Top of Dataset excerpts

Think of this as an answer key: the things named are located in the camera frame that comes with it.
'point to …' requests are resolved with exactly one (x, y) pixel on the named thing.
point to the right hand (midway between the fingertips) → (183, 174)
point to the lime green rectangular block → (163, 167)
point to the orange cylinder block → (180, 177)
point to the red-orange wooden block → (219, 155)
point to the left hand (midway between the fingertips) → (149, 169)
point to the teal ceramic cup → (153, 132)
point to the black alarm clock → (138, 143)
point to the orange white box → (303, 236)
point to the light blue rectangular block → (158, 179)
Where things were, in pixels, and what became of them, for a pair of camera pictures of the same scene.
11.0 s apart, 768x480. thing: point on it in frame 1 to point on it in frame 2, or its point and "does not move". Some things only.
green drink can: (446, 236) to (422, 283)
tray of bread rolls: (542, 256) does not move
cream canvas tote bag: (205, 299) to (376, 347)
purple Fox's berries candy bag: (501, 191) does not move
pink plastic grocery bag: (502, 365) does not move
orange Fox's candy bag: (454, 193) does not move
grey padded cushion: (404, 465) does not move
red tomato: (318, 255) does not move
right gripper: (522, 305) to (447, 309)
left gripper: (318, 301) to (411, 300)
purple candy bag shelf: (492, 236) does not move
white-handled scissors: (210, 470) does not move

Bottom of Dataset excerpts
Top of Dataset excerpts

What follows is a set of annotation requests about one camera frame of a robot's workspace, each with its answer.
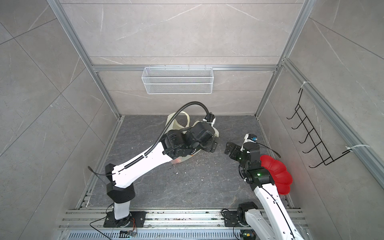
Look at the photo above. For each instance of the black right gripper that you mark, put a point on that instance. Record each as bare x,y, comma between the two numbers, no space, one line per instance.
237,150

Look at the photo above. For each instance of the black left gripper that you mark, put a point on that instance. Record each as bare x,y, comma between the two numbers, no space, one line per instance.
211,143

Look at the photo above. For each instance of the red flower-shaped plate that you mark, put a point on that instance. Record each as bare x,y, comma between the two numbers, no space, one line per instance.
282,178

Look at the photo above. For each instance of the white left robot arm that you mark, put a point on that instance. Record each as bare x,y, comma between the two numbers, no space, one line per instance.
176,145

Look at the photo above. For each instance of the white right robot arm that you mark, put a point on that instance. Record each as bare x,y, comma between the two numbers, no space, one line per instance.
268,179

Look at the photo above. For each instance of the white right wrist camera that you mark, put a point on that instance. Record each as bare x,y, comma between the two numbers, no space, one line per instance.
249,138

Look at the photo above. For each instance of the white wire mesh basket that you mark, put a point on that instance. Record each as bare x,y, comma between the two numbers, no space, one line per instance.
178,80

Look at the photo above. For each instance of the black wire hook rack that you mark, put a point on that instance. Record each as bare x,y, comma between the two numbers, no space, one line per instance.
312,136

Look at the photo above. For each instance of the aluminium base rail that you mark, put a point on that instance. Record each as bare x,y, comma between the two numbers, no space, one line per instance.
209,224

Bottom of Dataset excerpts
Top of Dataset excerpts

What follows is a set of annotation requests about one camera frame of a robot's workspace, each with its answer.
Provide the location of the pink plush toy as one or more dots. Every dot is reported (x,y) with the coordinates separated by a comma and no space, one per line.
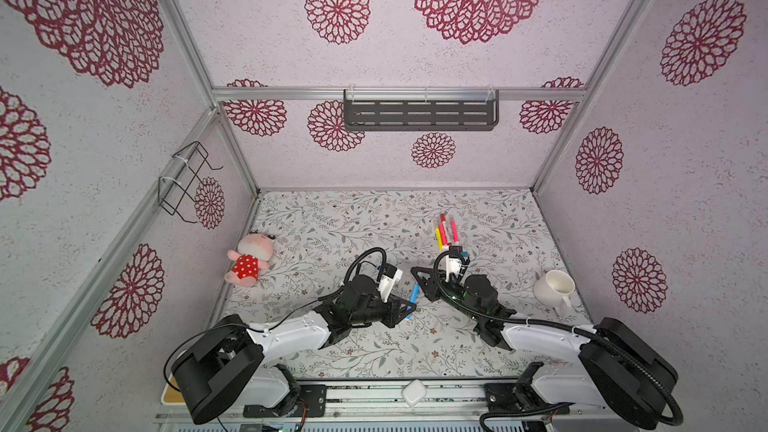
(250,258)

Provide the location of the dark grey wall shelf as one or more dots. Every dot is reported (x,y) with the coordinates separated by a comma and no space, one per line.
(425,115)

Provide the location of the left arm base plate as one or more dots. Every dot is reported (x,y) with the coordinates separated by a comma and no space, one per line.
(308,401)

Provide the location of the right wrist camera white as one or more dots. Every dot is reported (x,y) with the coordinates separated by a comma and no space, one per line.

Bottom of Dataset excerpts

**Aim of the task:** All lines above from the one holding "point to the orange white box → (303, 236)" to the one holding "Where things were, in", inclusive, are to be copied exactly; no other line is wanted.

**Response to the task:**
point to the orange white box → (303, 236)
point to the light blue rectangular block → (158, 179)
Where things were, in pixels, and what became of them, for a pair of camera pictures of the same scene.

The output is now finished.